Kamala Harris’s Concert Investment: Shaping Swing State Election Outcomes?

Kamala Harris speaking at a podium, crowd cheering.

Kamala Harris’s $20 million concert strategy backfires spectacularly, leaving the campaign in massive debt. What the hell were they thinking?

At a Glance

  • Harris campaign spent $20 million on election-eve concerts featuring Lady Gaga and Katy Perry
  • All seven targeted swing states were won by Donald Trump despite the celebrity-studded events
  • Campaign ended with at least $20 million in debt, leaving vendors and workers unpaid
  • Concerts failed to sway “low-propensity voters” or generate significant positive media coverage

A Costly Miscalculation

Vice President Kamala Harris’s presidential campaign made a $20 million gamble on star-studded concerts that spectacularly failed to deliver electoral success. Despite raising an impressive $1 billion from donors, the campaign ended in financial disarray, with millions in unpaid debts and a string of losses in crucial swing states.

What were they thinking? Didn’t they realize they could just offer better policies, instead? That wouldn’t have cost them $20 million.

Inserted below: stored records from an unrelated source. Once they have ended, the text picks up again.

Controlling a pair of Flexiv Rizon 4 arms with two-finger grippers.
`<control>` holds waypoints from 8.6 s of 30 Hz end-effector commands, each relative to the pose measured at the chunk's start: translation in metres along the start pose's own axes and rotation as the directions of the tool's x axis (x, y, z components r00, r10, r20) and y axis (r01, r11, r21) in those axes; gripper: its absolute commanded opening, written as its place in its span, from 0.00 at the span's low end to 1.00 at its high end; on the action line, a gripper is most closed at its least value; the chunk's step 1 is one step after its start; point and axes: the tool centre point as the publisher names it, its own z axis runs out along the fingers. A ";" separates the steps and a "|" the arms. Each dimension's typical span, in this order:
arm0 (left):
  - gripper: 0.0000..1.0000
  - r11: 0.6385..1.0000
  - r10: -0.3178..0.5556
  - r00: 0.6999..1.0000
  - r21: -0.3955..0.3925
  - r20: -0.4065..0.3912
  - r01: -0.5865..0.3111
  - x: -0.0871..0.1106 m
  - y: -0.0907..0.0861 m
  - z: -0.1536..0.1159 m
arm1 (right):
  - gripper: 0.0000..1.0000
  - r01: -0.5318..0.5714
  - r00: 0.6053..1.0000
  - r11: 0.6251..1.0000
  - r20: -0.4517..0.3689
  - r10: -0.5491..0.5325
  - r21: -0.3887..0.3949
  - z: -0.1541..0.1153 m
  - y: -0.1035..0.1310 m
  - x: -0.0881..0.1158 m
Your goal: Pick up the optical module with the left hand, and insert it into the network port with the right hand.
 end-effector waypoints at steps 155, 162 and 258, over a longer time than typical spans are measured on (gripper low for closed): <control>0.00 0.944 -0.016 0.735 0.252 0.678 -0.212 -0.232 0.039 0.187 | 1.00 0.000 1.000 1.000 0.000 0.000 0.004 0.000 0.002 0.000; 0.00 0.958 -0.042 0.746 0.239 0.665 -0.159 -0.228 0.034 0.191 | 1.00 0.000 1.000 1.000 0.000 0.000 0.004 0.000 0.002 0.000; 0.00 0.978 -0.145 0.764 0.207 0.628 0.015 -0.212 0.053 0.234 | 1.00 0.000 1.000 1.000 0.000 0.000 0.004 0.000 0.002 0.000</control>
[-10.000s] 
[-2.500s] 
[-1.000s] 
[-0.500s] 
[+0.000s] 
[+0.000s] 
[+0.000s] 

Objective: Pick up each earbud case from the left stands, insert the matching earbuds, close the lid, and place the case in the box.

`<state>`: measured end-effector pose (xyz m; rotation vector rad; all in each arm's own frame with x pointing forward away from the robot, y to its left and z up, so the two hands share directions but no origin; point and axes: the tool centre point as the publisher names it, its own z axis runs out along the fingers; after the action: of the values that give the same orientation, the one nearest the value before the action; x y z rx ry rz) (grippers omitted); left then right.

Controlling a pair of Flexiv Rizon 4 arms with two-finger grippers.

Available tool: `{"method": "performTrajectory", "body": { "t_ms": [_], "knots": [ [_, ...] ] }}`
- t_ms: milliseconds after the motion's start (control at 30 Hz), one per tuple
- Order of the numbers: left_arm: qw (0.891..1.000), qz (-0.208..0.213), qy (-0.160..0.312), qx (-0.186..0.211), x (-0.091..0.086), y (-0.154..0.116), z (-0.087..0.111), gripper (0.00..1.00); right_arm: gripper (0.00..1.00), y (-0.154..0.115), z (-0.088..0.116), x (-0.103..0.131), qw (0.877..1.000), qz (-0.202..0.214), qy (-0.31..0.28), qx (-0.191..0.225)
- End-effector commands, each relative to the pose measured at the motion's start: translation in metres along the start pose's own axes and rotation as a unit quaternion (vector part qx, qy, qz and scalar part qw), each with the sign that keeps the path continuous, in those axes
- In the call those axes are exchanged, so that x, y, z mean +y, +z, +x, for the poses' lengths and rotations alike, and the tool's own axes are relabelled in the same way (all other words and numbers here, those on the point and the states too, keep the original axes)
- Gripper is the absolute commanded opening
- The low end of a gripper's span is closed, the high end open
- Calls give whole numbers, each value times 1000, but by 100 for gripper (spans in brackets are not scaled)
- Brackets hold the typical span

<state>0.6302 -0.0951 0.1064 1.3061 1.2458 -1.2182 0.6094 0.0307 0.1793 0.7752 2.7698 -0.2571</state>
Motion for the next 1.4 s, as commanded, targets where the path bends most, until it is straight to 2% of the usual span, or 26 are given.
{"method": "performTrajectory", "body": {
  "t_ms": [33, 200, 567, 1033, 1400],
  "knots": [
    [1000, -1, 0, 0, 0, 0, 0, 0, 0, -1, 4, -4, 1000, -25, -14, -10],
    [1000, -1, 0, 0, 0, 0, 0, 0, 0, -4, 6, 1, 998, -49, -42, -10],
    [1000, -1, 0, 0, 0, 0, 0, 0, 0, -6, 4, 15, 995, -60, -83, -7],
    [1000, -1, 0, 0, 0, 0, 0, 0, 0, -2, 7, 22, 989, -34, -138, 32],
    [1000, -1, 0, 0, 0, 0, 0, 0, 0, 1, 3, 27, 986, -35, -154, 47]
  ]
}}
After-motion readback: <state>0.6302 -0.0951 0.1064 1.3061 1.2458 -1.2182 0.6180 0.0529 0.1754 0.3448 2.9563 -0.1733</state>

The ill-fated strategy involved staging seven election-eve concerts featuring A-list celebrities like Lady Gaga and Katy Perry. These extravagant events were intended to galvanize “low-propensity voters” in battleground states. However, the approach backfired dramatically, with Donald Trump securing victories in all targeted states, leaving the Harris campaign with empty coffers and unfulfilled promises.

Hollywood Glitz vs. Fiscal Responsibility

While the pop stars generously waived their performance fees, the campaign still incurred astronomical costs for staging, sound, and security. The decision to invest heavily in these concerts, championed by Obama campaign alumni Stephanie Cutter and David Plouffe, has come under intense scrutiny. Campaign chairwoman Jen O’Malley Dillon, who initially approved the concerts, is now distancing herself from the decision as criticism mounts.

“They said they were ‘spending to zero.’ I guess they overshot zero,” a source told the New York Post.

The aftermath of this costly misstep has left the campaign scrambling to reconcile its balance sheets. Donation pages remain active in a desperate attempt to address the deficit, while finance staff work to untangle the financial mess. The decision to prioritize celebrity endorsements over addressing voters’ economic concerns has drawn sharp criticism from within the campaign itself.

“Jen [O’Malley dillon] blew through a billion dollars in a few months, and it was all Jen’s idea to do all the concerts,” a campaign staffer said.

You’d have thought the Democrats might have learned from their obsession with celebrities back in 2016, but apparently they didn’t.